Which lines in the records below contain the word "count"? Report each of them.

** Records supplied follows **

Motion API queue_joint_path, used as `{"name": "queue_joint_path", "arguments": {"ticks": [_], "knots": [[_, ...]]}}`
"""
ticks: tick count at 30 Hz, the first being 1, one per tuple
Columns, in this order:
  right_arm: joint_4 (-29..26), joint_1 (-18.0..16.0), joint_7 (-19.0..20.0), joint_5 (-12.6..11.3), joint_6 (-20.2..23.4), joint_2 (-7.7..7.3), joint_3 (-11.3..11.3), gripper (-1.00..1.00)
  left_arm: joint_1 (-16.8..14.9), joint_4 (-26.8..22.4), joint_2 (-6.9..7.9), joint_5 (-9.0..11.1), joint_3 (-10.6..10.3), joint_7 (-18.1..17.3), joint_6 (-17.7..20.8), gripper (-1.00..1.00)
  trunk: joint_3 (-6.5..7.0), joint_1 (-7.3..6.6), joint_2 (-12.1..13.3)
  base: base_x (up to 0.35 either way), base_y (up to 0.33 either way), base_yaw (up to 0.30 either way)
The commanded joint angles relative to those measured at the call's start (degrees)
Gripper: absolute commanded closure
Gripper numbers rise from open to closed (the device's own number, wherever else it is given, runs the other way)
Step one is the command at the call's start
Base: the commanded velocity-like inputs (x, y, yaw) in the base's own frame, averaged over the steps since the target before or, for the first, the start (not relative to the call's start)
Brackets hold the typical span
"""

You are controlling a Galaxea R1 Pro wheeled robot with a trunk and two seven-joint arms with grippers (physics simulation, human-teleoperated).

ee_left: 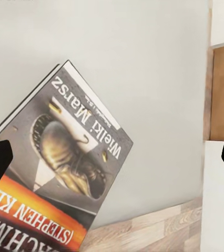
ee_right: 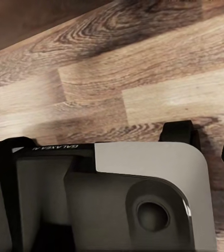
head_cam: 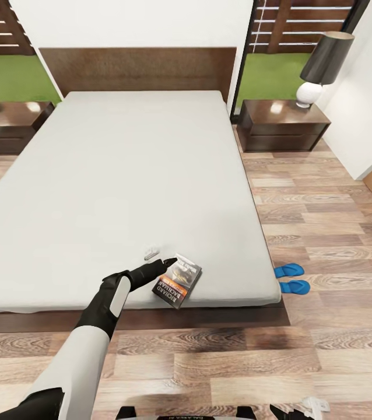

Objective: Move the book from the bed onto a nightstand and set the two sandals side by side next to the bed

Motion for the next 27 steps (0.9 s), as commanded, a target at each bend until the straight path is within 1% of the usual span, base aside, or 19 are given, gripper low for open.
{"name": "queue_joint_path", "arguments": {"ticks": [1, 27], "knots": [[0.09, -0.03, 0.27, -0.24, -0.08, -0.01, -0.08, -1.00, -0.03, -0.01, -0.07, 0.25, 0.29, -0.16, 0.46, -1.00, 0.15, -0.22, 0.39, 0.000, 0.000, 0.000], [0.12, -0.02, 0.27, -0.24, -0.08, -0.01, -0.09, -1.00, -0.04, 0.01, -0.07, 0.25, 0.45, -0.16, 0.46, -1.00, 4.82, -5.93, 10.82, 0.000, 0.000, 0.000]]}}
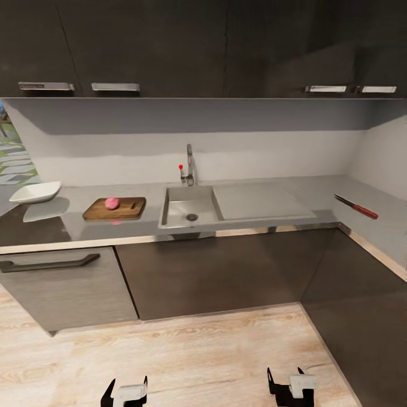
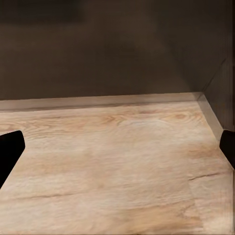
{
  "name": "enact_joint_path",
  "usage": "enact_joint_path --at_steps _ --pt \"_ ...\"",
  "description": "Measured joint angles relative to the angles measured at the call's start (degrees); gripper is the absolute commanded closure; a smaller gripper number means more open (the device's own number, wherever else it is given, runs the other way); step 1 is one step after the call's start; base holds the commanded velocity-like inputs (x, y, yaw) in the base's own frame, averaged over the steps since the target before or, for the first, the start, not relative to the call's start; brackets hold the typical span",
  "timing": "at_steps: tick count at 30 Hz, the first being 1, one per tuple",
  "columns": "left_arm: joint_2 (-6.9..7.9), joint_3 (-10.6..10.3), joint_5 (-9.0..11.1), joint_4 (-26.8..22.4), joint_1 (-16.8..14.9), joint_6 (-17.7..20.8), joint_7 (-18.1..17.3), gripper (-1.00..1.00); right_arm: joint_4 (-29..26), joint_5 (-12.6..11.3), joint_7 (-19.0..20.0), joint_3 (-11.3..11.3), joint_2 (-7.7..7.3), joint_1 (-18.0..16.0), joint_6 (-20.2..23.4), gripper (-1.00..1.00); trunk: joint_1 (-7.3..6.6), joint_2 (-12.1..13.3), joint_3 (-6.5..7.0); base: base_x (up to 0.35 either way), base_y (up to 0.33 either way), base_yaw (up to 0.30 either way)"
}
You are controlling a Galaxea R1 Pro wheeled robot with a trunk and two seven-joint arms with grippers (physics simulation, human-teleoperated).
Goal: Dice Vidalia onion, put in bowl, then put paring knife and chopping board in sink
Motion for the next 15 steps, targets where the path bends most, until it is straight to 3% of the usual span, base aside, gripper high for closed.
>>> enact_joint_path --at_steps 3,5,7,8,10,13,15 --pt "0.0 0.0 0.0 -0.01 0.0 0.19 0.0 -1.0 -0.89 -0.27 -2.57 -0.23 -0.32 -0.06 1.2 -1.0 0.0 0.0 0.01 0.011 -0.015 -0.005" --pt "0.0 0.0 0.0 -0.01 0.0 0.48 0.01 -1.0 -2.95 -0.43 -7.64 -0.32 -0.74 -0.37 5.39 -1.0 0.0 0.0 0.01 0.004 -0.005 -0.002" --pt "0.0 -0.01 -0.01 -0.01 0.0 1.08 0.01 -1.0 -11.02 -0.24 -14.65 -0.3 -2.11 -1.02 15.24 -1.0 0.0 0.0 0.02 0.001 -0.002 -0.001" --pt "0.0 0.0 0.0 -0.01 0.0 1.2 0.01 -1.0 -13.45 -0.21 -15.81 -0.32 -2.57 -1.1 17.55 -1.0 0.0 0.0 0.02 0.001 -0.001 0.0" --pt "0.0 -0.01 -0.01 -0.01 0.0 1.65 0.01 -1.0 -25.09 0.0 -18.98 -0.33 -5.37 -1.31 28.07 -1.0 0.0 0.0 0.02 0.0 0.0 0.0" --pt "0.0 -0.01 0.0 -0.01 0.0 2.0 0.01 -1.0 -37.0 -0.09 -20.3 -0.95 -8.42 -1.36 37.72 -1.0 0.0 0.0 0.02 0.0 0.0 0.0" --pt "0.0 -0.01 -0.01 -0.02 0.0 2.34 -0.04 -1.0 -43.68 -0.35 -20.59 -3.87 -9.33 -1.38 42.21 -1.0 0.0 0.0 0.02 0.0 0.0 0.0"
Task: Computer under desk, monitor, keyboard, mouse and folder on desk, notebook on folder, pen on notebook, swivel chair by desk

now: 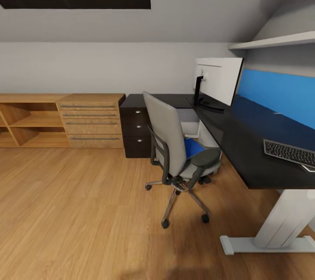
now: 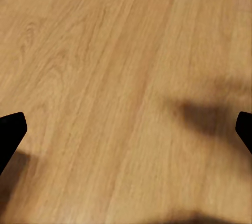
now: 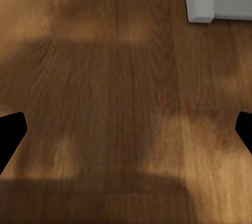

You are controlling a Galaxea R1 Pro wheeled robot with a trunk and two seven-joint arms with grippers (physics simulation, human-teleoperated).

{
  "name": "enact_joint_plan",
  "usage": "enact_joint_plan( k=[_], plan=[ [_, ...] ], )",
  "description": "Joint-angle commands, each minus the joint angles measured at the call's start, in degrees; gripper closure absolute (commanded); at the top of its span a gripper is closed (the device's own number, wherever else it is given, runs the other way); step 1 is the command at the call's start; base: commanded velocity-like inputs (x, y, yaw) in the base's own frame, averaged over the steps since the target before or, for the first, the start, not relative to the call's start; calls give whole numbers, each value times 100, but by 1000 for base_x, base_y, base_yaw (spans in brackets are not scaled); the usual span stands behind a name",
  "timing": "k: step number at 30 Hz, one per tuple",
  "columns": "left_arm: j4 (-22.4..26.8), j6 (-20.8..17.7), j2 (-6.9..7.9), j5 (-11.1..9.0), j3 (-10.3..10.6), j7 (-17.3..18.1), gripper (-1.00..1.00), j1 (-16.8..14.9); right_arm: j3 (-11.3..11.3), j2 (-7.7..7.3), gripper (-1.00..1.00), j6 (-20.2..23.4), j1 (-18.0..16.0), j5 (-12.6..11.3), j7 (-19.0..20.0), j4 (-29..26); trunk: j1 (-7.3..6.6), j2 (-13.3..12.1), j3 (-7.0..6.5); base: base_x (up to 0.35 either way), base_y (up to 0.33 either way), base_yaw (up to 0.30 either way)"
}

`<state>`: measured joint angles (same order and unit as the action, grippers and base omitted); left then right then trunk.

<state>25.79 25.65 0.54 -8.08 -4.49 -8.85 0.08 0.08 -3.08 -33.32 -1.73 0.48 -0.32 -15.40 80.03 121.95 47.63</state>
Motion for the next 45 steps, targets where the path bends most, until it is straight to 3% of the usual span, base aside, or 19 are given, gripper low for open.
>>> enact_joint_plan(
  k=[1, 5, 6, 9, 21, 29, 41, 45],
  plan=[
    [7, 13, 3, -44, 11, -2, -100, 1, 1, 0, -100, -17, -3, 5, -3, 3, 22, 43, 23, 0, 0, 0],
    [207, 32, 10, -68, -22, 8, -100, 1, -15, -6, -100, -12, -3, -5, -3, 13, 110, 204, 95, 0, 0, 0],
    [266, 31, -15, -216, -23, 27, -100, 1, -19, -3, -100, -14, -3, -5, 1, 13, 132, 244, 113, 0, 0, 0],
    [274, 29, -38, -254, -25, 35, -100, 1, -18, -1, -100, -15, -3, -3, 2, 15, 198, 364, 167, 0, 0, 0],
    [295, 43, -107, -272, -22, 40, -100, 1, -17, -10, -100, -16, -3, -3, -3, -9, 461, 846, 382, 0, 0, 0],
    [342, 569, -196, -265, -18, 41, -100, 1, -24, -17, -100, -32, -3, -4, -3, -15, 637, 1166, 526, 0, 0, 0],
    [344, 619, -234, -248, 8, 39, -100, 1, -25, -12, -100, -243, -3, -4, -3, -23, 900, 1648, 741, 0, 0, 0],
    [424, 579, -323, -236, 53, 28, -100, 1, -23, -5, -100, -347, -3, -3, 0, -89, 988, 1808, 813, 0, 0, 0]
  ],
)
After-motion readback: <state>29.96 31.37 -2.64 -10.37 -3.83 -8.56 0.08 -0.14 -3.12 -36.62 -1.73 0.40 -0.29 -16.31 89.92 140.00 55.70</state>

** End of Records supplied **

# Response to this exercise:
ticks: tick count at 30 Hz, the first being 1, one per tuple
  "timing": "at_steps: tick count at 30 Hz, the first being 1, one per tuple",

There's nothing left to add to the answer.